1 March 2024

Don’t cry for me, Argentina

By

Imagine a future 50th anniversary: April 2nd, 2032. A resurgent Argentina has just landed troops on the Falkland Islands. The UK Government scrambles to respond. But after eight years of Labour rule, Britain is divided and impoverished, its Armed Forces cut to the bone. There aren’t enough ships and there aren’t enough men. No help is coming from an isolationist America. The EU is more worried about Russian tanks on the Polish border. China is laughing. 

Within 48 hours, responding to backbench pressure and recognising the reality of relative power in the South Atlantic, Prime Minister Starmer accepts the offer of UN mediation. The Government knows exactly what the outcome will be, but has to pretend otherwise. It is the biggest national humiliation since Suez in 1956, and as symbolic as the fall of Singapore in 1942. 

Sick fantasy? Maybe. But on our current trajectory of Nimby-driven economic stagnation, actual economic decline and eventual military defeat are all too believable. 

Given pressures on the public purse, it’s hard enough sustaining military spending at 2% of GDP – let alone increasing it to 3%. Reports this week suggest that next week’s Budget will not contain much in the way of additional spending for defence. Yet given how much more dangerous and geopolitically fragmented the world has become in just a few short years, this is what many are calling for. 

They’re not wrong to do so. But unless they have a plan for to getting the economy growing and fixing the state, or can persuade the public to trade in spending on hospitals and nurses for frigates and drones, then they’re not going to make much progress towards their goal. 

All too often, however, foreign and defence policy is divorced from domestic policy. We’ve seen this in the decision to shut down the last of Britain’s virgin steelmaking capacity at Scunthorpe and Port Talbot.

It’s all very well shifting from blast furnaces to electric arc furnaces in the name of Net Zero, but depriving ourselves of the ability to make military-grade steel in the name of cutting a tiny fraction of 1% of global CO2 emissions seems like a questionable choice, given the wider context of a ‘more contested and volatile world’.  

Some advocates of this shift argue that it is about Britain setting a moral example.
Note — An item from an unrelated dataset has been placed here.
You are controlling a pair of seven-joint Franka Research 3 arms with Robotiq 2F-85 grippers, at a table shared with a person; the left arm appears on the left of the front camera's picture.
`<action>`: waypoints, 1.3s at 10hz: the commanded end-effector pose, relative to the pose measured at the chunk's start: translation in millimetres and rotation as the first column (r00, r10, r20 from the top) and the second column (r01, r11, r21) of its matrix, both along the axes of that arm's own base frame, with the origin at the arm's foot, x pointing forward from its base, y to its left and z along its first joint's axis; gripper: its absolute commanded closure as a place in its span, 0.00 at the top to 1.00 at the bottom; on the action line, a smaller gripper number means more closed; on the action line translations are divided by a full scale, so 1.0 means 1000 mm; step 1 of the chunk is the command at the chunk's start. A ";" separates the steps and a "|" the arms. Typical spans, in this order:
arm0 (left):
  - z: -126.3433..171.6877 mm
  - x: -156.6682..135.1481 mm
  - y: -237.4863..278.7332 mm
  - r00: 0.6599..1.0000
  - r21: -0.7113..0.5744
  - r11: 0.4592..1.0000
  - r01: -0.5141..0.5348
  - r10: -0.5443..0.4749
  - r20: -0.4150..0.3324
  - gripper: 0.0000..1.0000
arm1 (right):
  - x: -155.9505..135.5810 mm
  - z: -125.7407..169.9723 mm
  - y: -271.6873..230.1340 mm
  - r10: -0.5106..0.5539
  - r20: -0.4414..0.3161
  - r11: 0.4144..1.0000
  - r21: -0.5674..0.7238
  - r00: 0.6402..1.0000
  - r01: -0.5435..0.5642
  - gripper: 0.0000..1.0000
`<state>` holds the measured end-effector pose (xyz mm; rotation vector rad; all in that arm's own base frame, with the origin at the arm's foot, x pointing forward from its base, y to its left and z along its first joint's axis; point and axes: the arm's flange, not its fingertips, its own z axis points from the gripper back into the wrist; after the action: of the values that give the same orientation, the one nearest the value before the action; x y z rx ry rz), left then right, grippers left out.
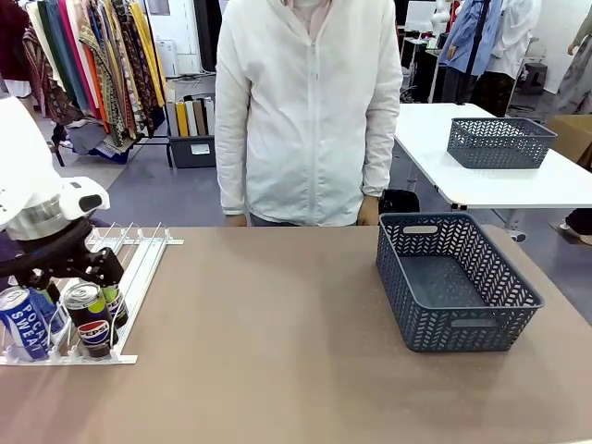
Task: Retrieve and store the cans from the dispenser.
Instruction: Pick up one can from the Automatic Can Dispenser and place it in the middle of the table.
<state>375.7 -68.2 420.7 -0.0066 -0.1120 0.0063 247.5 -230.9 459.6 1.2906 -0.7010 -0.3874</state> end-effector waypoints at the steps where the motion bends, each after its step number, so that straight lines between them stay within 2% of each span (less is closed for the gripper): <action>1: -0.015 0.000 0.001 0.999 -0.026 0.999 -0.032 0.032 -0.017 1.00 | 0.003 0.004 -0.001 -0.008 0.023 1.000 0.017 1.000 0.008 1.00; 6: -0.027 0.003 -0.002 0.998 -0.038 0.999 -0.009 0.006 -0.062 1.00 | 0.003 0.004 -0.001 -0.008 0.023 1.000 0.017 1.000 0.008 1.00; 7: -0.027 0.004 -0.002 0.998 -0.040 0.999 -0.009 0.007 -0.068 0.91 | 0.003 0.004 -0.001 -0.008 0.023 1.000 0.017 1.000 0.008 1.00; 8: -0.026 0.003 0.000 0.998 -0.036 0.999 -0.010 0.007 -0.066 0.31 | 0.003 0.004 -0.001 -0.008 0.023 1.000 0.017 1.000 0.008 1.00; 9: -0.026 0.003 0.000 0.999 -0.038 0.999 -0.009 0.007 -0.052 0.00 | 0.003 0.004 -0.001 -0.008 0.023 1.000 0.017 1.000 0.008 1.00; 13: -0.026 0.002 0.001 0.999 -0.036 0.999 -0.004 0.002 -0.047 0.00 | 0.003 0.004 -0.001 -0.008 0.023 1.000 0.017 1.000 0.008 1.00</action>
<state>381.9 -70.5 397.2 -0.0204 -0.0528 0.0143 247.5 -230.9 459.6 1.2910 -0.7007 -0.3871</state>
If we lead the way on decarbonisation, the rest of the world will follow. Why do we need hard power, when we have such a comparative advantage in soft power? 

But this is the same line of reasoning that has given us such execrable takes as ‘Beyond Britannia: Reshaping UK Foreign Policy’ (written by a former Foreign Office mandarin, naturally).  
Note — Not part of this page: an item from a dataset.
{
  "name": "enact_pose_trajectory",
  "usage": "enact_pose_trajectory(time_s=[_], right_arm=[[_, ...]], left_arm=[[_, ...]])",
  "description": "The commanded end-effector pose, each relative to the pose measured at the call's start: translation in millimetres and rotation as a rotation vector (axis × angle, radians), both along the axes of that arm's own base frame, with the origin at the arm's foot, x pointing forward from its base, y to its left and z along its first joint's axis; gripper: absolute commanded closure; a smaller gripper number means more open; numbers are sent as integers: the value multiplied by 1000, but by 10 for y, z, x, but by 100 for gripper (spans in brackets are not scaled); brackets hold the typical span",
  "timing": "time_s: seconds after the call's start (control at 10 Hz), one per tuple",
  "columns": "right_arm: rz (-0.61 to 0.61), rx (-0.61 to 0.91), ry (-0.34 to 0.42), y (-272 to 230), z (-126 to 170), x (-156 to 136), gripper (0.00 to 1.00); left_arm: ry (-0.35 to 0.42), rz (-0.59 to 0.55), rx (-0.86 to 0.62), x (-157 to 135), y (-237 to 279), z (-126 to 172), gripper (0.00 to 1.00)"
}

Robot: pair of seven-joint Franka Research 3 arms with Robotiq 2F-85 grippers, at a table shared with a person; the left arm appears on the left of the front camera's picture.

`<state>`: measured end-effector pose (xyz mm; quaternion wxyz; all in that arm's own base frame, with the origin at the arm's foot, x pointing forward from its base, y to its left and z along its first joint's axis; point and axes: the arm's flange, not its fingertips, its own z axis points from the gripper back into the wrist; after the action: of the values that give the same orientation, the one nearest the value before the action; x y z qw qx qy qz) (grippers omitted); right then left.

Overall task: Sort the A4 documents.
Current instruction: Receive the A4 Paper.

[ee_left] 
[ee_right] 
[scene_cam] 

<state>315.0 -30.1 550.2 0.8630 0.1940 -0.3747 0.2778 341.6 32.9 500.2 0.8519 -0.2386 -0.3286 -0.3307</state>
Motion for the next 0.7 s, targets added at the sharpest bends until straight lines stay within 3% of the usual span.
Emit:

Take Argentina again. Britain has historically had a lot of cultural sway in Argentine society, with gentlemen’s clubs, polo societies and football leagues modelled after the English example. But English culture was so prestigious because of our wealth: the economic development of Argentina in the 19th and early 20th centuries was driven by British capital and technical expertise. We built their rail network. But of course, that didn’t stop the Argentines in 1982.  
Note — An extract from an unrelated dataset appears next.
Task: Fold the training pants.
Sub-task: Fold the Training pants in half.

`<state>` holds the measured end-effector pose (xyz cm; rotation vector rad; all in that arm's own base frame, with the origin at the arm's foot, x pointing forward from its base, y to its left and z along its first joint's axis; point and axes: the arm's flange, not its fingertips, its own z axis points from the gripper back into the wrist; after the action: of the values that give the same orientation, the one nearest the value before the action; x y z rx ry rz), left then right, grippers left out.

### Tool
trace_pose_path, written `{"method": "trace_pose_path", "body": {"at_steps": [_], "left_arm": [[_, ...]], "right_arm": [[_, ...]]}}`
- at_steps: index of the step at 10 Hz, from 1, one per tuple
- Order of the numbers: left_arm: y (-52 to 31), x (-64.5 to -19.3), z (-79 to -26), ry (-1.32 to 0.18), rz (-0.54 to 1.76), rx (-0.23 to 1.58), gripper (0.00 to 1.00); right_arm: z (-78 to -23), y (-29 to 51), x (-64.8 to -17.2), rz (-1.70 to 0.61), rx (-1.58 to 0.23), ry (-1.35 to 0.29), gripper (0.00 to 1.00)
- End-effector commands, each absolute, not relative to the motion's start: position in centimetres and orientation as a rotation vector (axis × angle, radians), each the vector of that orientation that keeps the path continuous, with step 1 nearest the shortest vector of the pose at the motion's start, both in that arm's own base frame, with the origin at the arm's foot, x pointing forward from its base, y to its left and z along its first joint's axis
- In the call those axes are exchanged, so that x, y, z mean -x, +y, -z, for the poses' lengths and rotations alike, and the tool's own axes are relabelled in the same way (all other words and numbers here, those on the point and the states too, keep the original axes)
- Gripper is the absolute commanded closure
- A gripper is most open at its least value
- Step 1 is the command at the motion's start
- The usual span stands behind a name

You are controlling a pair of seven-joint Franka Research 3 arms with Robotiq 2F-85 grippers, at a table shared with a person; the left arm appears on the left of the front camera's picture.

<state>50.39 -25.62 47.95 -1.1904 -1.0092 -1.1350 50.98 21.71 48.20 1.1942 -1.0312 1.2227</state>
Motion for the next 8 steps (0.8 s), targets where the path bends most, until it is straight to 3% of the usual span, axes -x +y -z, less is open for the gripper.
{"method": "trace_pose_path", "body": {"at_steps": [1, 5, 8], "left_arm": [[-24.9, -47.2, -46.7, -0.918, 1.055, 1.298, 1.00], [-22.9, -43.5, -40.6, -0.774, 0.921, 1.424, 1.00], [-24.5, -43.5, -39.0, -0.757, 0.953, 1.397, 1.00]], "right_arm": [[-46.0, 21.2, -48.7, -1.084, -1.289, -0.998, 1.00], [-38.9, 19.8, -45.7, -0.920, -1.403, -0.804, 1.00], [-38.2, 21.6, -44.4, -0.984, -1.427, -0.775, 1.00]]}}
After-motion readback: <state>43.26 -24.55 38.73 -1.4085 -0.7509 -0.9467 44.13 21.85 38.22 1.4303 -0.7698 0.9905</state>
As Duncan Weldon has pointed out, on the eve of the Great War, when Britain was at its imperial zenith, we were basically the Saudi Arabia of energy, the China of industrial capacity and the USA of financial might – all at once. The same could certainly not be said by 1982 (though in hindsight it is clear that Britain was on the road to recovery from the stagnation of the 1970s). 

Soft power, as much as hard power, is largely a function of prosperity. We forget that at our peril. As Margaret Thatcher well knew, we can only be strong abroad if we are strong at home.   

It might seem like I’ve been unduly picking on Argentina in making this point. But the Argentine scenario has more than just symbolic significance. It’s still early days, but under Javier Milei, there is a real chance that Argentina might get back on the path to growth. It was a prosperous, near-developed country once. Then socialism happened and the rest, as they say, is history. 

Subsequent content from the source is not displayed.